--- START ---

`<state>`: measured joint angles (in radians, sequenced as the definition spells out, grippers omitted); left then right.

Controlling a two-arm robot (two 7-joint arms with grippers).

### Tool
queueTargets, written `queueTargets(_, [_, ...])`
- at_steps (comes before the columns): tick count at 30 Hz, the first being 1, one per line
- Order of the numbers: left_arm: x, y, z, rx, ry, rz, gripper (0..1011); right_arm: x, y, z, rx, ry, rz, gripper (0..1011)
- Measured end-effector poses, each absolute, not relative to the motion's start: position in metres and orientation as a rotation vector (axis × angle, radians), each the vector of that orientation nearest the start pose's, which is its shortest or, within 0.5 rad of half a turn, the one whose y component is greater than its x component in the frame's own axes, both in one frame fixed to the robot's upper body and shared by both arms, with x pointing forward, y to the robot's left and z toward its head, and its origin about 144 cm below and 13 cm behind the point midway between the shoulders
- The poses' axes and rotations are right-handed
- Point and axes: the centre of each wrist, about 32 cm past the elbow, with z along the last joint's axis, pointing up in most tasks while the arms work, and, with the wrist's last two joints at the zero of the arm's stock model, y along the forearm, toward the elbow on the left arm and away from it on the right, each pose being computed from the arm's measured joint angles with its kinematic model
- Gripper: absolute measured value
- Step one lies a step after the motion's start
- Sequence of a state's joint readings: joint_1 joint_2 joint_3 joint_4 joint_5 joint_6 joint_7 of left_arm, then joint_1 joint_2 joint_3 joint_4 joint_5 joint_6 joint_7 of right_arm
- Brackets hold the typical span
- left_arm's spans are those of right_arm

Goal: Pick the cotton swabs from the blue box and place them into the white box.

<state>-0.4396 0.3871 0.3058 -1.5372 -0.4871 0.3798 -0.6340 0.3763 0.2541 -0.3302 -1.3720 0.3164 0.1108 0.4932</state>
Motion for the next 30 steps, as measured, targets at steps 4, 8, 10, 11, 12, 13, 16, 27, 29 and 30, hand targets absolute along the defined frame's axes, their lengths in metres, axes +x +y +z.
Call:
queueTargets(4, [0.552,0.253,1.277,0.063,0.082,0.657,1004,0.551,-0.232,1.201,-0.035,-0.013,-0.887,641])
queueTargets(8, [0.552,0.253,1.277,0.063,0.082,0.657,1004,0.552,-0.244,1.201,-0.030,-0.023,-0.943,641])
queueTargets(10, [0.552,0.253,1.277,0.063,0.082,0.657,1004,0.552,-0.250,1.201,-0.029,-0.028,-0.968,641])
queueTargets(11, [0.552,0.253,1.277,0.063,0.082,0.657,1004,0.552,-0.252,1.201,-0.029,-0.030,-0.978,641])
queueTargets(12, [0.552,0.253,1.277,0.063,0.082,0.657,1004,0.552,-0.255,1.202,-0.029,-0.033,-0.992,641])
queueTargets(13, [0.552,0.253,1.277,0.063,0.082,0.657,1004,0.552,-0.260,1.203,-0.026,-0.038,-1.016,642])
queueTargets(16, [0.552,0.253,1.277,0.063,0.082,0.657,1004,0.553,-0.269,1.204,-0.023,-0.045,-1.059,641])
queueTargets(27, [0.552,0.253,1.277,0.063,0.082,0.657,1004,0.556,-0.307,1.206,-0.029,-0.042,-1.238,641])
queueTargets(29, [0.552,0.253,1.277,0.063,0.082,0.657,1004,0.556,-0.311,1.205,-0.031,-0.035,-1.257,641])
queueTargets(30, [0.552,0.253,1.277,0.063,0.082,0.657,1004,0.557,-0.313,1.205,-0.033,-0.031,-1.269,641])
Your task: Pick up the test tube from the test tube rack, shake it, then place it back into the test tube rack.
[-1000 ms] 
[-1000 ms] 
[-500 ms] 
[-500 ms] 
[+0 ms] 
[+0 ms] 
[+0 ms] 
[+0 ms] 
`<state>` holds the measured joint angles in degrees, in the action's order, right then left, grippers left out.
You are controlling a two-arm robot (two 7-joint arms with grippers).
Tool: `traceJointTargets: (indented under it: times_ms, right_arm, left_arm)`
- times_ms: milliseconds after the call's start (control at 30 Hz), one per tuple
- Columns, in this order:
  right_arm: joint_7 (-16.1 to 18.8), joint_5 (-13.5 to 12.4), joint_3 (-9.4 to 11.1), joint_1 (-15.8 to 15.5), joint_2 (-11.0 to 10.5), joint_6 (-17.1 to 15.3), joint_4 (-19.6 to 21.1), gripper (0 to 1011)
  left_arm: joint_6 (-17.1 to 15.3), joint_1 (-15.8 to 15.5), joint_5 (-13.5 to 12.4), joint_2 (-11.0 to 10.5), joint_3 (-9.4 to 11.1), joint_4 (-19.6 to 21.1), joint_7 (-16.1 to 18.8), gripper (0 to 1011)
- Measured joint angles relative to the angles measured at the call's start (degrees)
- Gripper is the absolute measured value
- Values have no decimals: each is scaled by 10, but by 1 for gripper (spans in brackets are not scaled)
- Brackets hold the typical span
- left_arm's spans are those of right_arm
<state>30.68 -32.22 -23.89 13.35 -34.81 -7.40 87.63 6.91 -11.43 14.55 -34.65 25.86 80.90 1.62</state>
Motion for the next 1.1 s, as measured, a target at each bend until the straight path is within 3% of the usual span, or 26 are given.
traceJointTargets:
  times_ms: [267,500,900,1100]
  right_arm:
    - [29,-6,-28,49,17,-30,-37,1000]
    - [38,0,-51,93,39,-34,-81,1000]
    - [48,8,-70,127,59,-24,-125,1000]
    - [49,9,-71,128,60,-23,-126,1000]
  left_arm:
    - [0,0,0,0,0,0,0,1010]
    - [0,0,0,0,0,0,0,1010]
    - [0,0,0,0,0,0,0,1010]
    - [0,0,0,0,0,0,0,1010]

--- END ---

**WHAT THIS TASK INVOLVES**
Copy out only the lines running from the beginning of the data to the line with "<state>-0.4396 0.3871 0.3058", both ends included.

**EXPECTED OUTPUT**
`<state>`: measured joint angles (in radians, sequenced as the definition spells out, grippers omitted); left then right.

Controlling a two-arm robot (two 7-joint arms with grippers).

### Tool
queueTargets, written `queueTargets(_, [_, ...])`
- at_steps (comes before the columns): tick count at 30 Hz, the first being 1, one per line
- Order of the numbers: left_arm: x, y, z, rx, ry, rz, gripper (0..1011); right_arm: x, y, z, rx, ry, rz, gripper (0..1011)
- Measured end-effector poses, each absolute, not relative to the motion's start: position in metres and orientation as a rotation vector (axis × angle, radians), each the vector of that orientation nearest the start pose's, which is its shortest or, within 0.5 rad of half a turn, the one whose y component is greater than its x component in the frame's own axes, both in one frame fixed to the robot's upper body and shared by both arms, with x pointing forward, y to the robot's left and z toward its head, and its origin about 144 cm below and 13 cm behind the point midway between the shoulders
- The poses' axes and rotations are right-handed
- Point and axes: the centre of each wrist, about 32 cm past the elbow, with z along the last joint's axis, pointing up in most tasks while the arms work, and, with the wrist's last two joints at the zero of the arm's stock model, y along the forearm, toward the elbow on the left arm and away from it on the right, each pose being computed from the arm's measured joint angles with its kinematic model
- Gripper: absolute measured value
- Step one lies a step after the motion's start
- Sequence of a state's joint readings: joint_1 joint_2 joint_3 joint_4 joint_5 joint_6 joint_7 of left_arm, then joint_1 joint_2 joint_3 joint_4 joint_5 joint_6 joint_7 of right_arm
- Brackets hold the typical span
- left_arm's spans are those of right_arm

Goal: Pick the cotton swabs from the blue box and place them into the white box.

<state>-0.4396 0.3871 0.3058 -1.5372 -0.4871 0.3798 -0.6340 0.3763 0.2541 -0.3302 -1.3720 0.3164 0.1108 0.4932</state>

There is no more to add to the answer.